Of Any if and, une entrée au répertoire, peut paraître difficile pour démarrer une soirée. Sur scène, un fond noir, une danseuse et un danseur. La musique du fidèle Thom Willems est ponctuée de mots chuchotés par deux artistes en scène, s’affichant aussi par moments en l’air dans une structure pesante. L’ambiance est lourde. Et pourtant, ce duo est lumineux. Cette pièce pourrait être le chemin d’un deuil, la sortie d’une dépression, une renaissance. Le chemin est dur, ardu, sombre. Mais le mouvement est créateur d’espoir. Léonore Baulac est une liane lumineuse. Adrien Couvez un terrien où chaque geste est rempli de contradiction, plus sombre. Ils s’ignorent un peu au début, avant de vraiment se fondre dans un duo et se prendre à bras -le-corps. La danse est exigeante, en mouvement perpétuel. Elle apparaît comme un éclair de lumière dans l’obscurité, quelque chose qui permet de taper du pied pour remonter à la surface et sortir la tête de l’eau.
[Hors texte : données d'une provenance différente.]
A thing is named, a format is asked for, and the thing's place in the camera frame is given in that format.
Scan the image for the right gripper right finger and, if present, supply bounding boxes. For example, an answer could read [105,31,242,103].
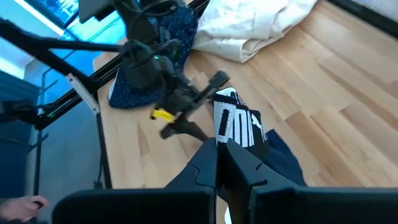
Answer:
[226,138,398,224]

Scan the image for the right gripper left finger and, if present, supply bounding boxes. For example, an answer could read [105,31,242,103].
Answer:
[52,138,218,224]

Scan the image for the black aluminium frame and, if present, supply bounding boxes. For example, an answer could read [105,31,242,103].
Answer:
[0,0,212,189]

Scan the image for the cream canvas tote bag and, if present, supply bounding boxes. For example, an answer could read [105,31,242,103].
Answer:
[192,0,318,63]

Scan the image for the navy polka dot shirt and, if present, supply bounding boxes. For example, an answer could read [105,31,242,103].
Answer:
[108,6,200,110]

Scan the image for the person's hand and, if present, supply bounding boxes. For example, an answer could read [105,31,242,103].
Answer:
[0,195,50,222]

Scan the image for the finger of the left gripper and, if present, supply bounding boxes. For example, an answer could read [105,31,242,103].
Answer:
[160,119,209,142]
[198,70,231,102]

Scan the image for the grey side desk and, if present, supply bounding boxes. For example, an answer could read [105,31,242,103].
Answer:
[77,0,116,24]

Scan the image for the navy Puma shorts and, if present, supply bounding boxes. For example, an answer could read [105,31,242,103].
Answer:
[213,86,307,187]

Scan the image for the small yellow tag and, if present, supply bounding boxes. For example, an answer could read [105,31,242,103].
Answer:
[150,108,177,124]

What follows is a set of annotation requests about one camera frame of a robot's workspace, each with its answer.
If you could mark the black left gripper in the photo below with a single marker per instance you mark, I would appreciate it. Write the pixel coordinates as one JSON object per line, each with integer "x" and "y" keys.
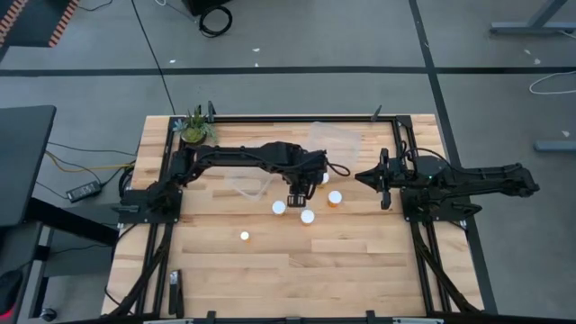
{"x": 306, "y": 168}

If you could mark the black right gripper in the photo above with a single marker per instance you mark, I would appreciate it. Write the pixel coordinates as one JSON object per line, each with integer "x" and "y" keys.
{"x": 398, "y": 174}

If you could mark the large orange pill bottle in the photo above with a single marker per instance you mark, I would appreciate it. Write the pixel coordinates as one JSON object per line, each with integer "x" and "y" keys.
{"x": 279, "y": 207}
{"x": 308, "y": 216}
{"x": 326, "y": 178}
{"x": 334, "y": 197}

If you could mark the small orange pill bottle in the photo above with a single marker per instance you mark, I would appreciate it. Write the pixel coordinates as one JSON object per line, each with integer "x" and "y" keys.
{"x": 244, "y": 236}

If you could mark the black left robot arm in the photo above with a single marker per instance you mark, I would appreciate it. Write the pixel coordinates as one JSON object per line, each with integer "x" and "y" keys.
{"x": 243, "y": 157}

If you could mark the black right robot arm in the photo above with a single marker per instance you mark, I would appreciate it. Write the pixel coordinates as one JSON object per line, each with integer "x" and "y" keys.
{"x": 486, "y": 177}

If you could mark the clear plastic bin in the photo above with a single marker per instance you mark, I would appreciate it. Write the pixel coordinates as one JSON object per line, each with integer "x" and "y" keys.
{"x": 252, "y": 184}

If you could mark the clear plastic lid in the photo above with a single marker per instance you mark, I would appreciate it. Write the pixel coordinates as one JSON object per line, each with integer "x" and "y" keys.
{"x": 342, "y": 144}

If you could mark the small potted succulent plant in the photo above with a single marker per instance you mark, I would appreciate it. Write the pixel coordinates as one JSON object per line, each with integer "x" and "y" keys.
{"x": 194, "y": 132}

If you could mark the silver aluminium bar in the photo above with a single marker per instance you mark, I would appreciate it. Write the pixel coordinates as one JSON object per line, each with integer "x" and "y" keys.
{"x": 168, "y": 321}
{"x": 418, "y": 321}

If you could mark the black rectangular bar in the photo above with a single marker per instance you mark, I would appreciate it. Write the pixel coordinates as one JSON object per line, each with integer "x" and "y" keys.
{"x": 174, "y": 292}

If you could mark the grey desk foot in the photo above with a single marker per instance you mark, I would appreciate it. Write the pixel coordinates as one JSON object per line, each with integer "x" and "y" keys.
{"x": 555, "y": 146}

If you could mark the black box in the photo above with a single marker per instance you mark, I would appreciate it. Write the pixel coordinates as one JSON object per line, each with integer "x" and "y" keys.
{"x": 202, "y": 5}

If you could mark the grey desk leg base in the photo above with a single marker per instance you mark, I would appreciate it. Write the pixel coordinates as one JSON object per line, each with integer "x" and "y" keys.
{"x": 531, "y": 28}

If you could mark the black power adapter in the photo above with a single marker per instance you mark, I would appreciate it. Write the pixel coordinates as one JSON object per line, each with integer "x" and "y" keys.
{"x": 84, "y": 191}

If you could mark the black desk crossbeam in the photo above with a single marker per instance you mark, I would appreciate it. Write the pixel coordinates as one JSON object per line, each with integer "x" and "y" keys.
{"x": 72, "y": 220}

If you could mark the black desk top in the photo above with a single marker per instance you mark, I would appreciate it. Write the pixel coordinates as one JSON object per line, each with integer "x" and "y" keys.
{"x": 22, "y": 162}

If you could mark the black caster wheel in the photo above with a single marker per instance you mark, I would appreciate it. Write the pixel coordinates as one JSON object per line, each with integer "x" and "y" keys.
{"x": 48, "y": 314}

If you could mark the grey desk leg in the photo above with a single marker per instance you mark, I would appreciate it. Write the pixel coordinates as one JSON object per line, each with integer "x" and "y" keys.
{"x": 33, "y": 288}

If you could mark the black device with glowing light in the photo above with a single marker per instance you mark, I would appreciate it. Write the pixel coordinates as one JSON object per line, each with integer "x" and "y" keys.
{"x": 9, "y": 288}

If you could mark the black mat with orange edge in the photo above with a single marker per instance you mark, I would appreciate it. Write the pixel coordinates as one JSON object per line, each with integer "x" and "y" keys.
{"x": 31, "y": 22}

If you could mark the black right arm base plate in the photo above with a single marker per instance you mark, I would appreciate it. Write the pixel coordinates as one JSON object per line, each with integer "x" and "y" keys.
{"x": 418, "y": 213}

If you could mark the black frame post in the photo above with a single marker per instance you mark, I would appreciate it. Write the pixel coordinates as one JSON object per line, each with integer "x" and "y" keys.
{"x": 211, "y": 110}
{"x": 376, "y": 114}

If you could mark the black aluminium rig frame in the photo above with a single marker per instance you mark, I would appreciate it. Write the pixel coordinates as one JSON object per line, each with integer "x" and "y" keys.
{"x": 292, "y": 119}

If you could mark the black frame clamp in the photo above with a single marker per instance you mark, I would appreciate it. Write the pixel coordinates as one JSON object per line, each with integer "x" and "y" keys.
{"x": 211, "y": 317}
{"x": 371, "y": 317}

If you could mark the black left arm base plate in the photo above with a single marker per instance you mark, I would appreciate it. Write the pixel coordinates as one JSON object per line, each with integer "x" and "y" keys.
{"x": 135, "y": 217}

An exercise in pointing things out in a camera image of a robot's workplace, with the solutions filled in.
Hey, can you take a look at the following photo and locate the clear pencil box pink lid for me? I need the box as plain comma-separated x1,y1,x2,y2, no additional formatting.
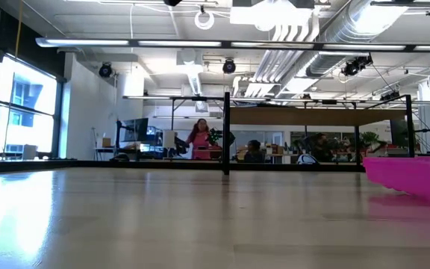
362,155,430,205

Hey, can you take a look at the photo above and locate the white hanging hoop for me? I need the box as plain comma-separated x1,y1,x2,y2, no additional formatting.
193,10,216,31

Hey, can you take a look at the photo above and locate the long ceiling light strip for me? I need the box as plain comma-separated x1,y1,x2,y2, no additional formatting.
34,36,430,53

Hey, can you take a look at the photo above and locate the black round ceiling fixture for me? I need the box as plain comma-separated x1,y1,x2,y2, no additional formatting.
99,61,113,78
222,58,237,75

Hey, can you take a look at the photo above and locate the black computer monitor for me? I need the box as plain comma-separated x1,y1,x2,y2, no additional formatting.
120,117,150,143

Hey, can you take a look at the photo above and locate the standing person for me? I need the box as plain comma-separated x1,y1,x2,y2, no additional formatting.
184,118,216,161

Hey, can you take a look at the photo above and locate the seated person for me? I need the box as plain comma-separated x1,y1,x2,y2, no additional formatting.
311,132,337,164
243,139,267,164

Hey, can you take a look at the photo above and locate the wooden shelf with black legs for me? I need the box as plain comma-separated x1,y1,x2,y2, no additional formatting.
222,91,416,176

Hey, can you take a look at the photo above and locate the white round object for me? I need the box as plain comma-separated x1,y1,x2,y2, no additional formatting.
296,153,319,166

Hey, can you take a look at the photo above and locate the green potted plant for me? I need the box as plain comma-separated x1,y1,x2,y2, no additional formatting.
360,131,387,152

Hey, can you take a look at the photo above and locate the silver ventilation duct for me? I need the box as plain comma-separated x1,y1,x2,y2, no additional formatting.
304,0,412,78

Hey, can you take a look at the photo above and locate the black ceiling camera cluster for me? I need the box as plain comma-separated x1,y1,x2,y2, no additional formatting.
340,55,374,78

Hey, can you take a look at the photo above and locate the black aluminium table frame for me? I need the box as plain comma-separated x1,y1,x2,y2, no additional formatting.
0,158,366,175

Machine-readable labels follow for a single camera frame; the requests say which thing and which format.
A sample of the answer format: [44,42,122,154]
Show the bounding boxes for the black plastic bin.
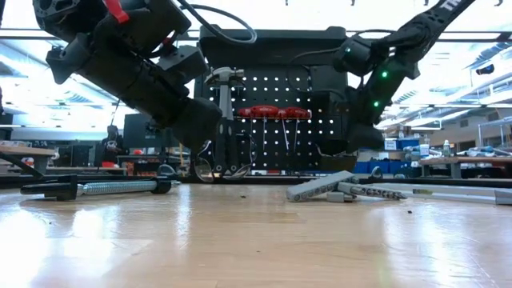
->
[315,150,360,176]

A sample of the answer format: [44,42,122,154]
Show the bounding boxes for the grey perforated beams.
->
[286,170,357,203]

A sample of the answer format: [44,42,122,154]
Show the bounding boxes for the black C-clamp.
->
[19,174,182,202]

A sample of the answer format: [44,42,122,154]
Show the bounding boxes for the silver aluminium spirit level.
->
[375,182,512,206]

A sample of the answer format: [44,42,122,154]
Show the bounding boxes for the black computer monitor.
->
[122,114,181,150]

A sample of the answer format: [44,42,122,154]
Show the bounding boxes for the person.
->
[99,124,127,165]

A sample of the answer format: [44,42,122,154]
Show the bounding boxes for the black pegboard tool cart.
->
[190,23,351,179]

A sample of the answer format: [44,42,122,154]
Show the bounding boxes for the wooden workbench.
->
[418,154,512,180]

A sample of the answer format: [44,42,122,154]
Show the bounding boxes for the black mounted device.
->
[474,62,496,77]

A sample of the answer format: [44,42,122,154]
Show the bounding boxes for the wooden side table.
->
[0,143,57,174]

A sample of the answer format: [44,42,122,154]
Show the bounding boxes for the black aluminium table frame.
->
[0,171,512,193]

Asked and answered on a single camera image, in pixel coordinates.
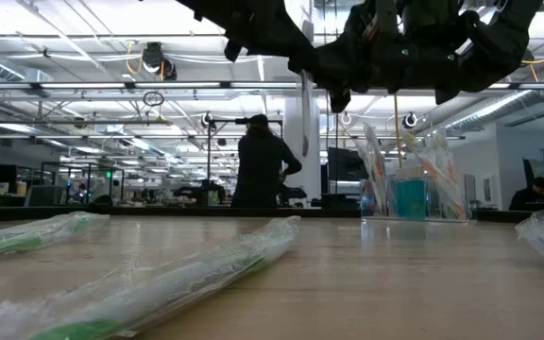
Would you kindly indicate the orange toothbrush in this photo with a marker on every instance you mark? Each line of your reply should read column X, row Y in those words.
column 456, row 198
column 444, row 175

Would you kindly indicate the white building column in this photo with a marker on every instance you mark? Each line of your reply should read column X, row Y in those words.
column 291, row 118

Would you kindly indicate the dark blue toothbrush in wrapper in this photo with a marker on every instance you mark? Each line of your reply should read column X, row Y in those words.
column 366, row 165

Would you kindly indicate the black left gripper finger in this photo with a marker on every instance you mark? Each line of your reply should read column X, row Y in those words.
column 295, row 59
column 277, row 30

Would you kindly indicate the clear acrylic organizer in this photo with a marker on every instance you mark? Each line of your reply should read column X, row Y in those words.
column 387, row 208

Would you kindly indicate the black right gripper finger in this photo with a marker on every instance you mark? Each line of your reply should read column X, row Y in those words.
column 380, row 66
column 341, row 101

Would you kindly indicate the person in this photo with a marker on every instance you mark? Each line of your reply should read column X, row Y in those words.
column 532, row 198
column 262, row 165

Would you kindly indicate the small round ceiling reel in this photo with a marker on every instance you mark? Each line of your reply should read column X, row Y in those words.
column 410, row 120
column 207, row 119
column 346, row 118

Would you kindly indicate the black background robot arm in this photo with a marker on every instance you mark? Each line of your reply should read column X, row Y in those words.
column 196, row 193

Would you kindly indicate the black table frame rail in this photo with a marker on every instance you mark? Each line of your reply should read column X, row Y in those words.
column 158, row 211

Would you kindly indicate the grey monitor back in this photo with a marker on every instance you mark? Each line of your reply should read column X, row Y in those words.
column 45, row 196

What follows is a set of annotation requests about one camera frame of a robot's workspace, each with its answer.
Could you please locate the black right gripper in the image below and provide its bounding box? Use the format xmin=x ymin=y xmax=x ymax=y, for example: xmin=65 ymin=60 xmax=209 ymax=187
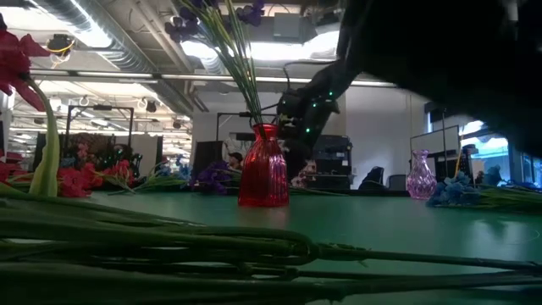
xmin=277 ymin=84 xmax=340 ymax=143

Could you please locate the red ribbed glass vase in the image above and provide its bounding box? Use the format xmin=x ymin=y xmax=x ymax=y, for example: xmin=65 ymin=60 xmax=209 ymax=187
xmin=237 ymin=122 xmax=291 ymax=208

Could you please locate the purple artificial flower bunch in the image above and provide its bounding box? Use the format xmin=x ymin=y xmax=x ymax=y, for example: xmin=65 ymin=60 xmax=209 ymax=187
xmin=163 ymin=0 xmax=268 ymax=128
xmin=188 ymin=159 xmax=335 ymax=197

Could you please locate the red artificial flower bunch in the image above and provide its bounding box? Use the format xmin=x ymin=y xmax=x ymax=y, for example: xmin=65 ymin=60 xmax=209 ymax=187
xmin=101 ymin=158 xmax=137 ymax=197
xmin=58 ymin=163 xmax=105 ymax=199
xmin=0 ymin=16 xmax=542 ymax=305

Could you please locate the purple ribbed glass vase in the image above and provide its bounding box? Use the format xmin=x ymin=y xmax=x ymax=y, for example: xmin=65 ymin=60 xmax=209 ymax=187
xmin=406 ymin=148 xmax=438 ymax=201

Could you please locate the black equipment stack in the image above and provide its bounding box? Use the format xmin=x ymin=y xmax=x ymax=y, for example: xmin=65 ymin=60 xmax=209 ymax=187
xmin=312 ymin=134 xmax=353 ymax=191

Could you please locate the red floral print cloth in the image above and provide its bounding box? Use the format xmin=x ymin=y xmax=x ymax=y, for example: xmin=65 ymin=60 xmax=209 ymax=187
xmin=290 ymin=159 xmax=318 ymax=190

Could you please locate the black office chair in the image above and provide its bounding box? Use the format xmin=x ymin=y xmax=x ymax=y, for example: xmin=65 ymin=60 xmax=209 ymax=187
xmin=358 ymin=165 xmax=385 ymax=191

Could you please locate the black monitor panel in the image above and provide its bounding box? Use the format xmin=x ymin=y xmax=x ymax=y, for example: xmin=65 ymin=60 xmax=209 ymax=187
xmin=192 ymin=140 xmax=225 ymax=179

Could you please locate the white framed partition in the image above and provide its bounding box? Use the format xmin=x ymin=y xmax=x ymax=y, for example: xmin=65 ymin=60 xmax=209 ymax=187
xmin=409 ymin=125 xmax=462 ymax=170

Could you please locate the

Un choc, donc.

Approximate Sonata l’est tout autant, dans une veine différente. Voilà une pièce au répertoire de l’Opéra de Paris depuis 10 ans, interprétée par des danseurs et danseuses habitué.e.s de William Forsythe. La pièce est digérée, apprise dans chaque mouvement des corps, appartenant profondément à ces artistes. Le chorégraphe s’y amuse comme d’habitude avec les codes de la danse classique pour mieux les déformer, les transformer, casser les lignes. Tout commence d’ailleurs sur l’avant-scène (la fosse d’orchestre inutilisée était recouverte) et la cinquième position parfaite de la lumineuse Alice Renavand. À partir de ce parfait en-dehors, tout peut arriver.

Approximate Sonata de William Forsythe - Marie-Agnès Gillot et William Forsythe

Approximate Sonata de William Forsythe – Marie-Agnès Gillot et William Forsythe

La danseuse s’amuse à jouer des lignes et des jambes, appuyée par Adrien Couvez absolument incontournable dans ce répertoire Forsythien. Le couple semble être né dans les pieds du chorégraphes, maîtrisant les codes pour mieux s’en échapper et créer. Marie-Agnès Gillot qui leur succède, impériale, fait regretter son absence de scène. Eleonore Abbagnato et Alessio Carbone aussi. Hannah O’Neill et Fabien Révillion, qui terminent la pièce, sont encore dans l’apprentissage. Leur jeunesse et leur finesse, et toujours un certain glamour pour la Première danseuse, compensent le manque de naturel qu’ils ont encore pour cette chorégraphie. Au final, Approximate Sonata apparaît comme un formidable coup de coeur des danseurs et danseuses, une lettre d’amour au langage classique à la base de tout. Le meilleur hommage à lui faire est de le triturer dans tous les sens pour le pousser encore plus loin. On part d’une cinquième, on revient en cinquième. Au milieu, tout peut se passer. Un autre choc, donc.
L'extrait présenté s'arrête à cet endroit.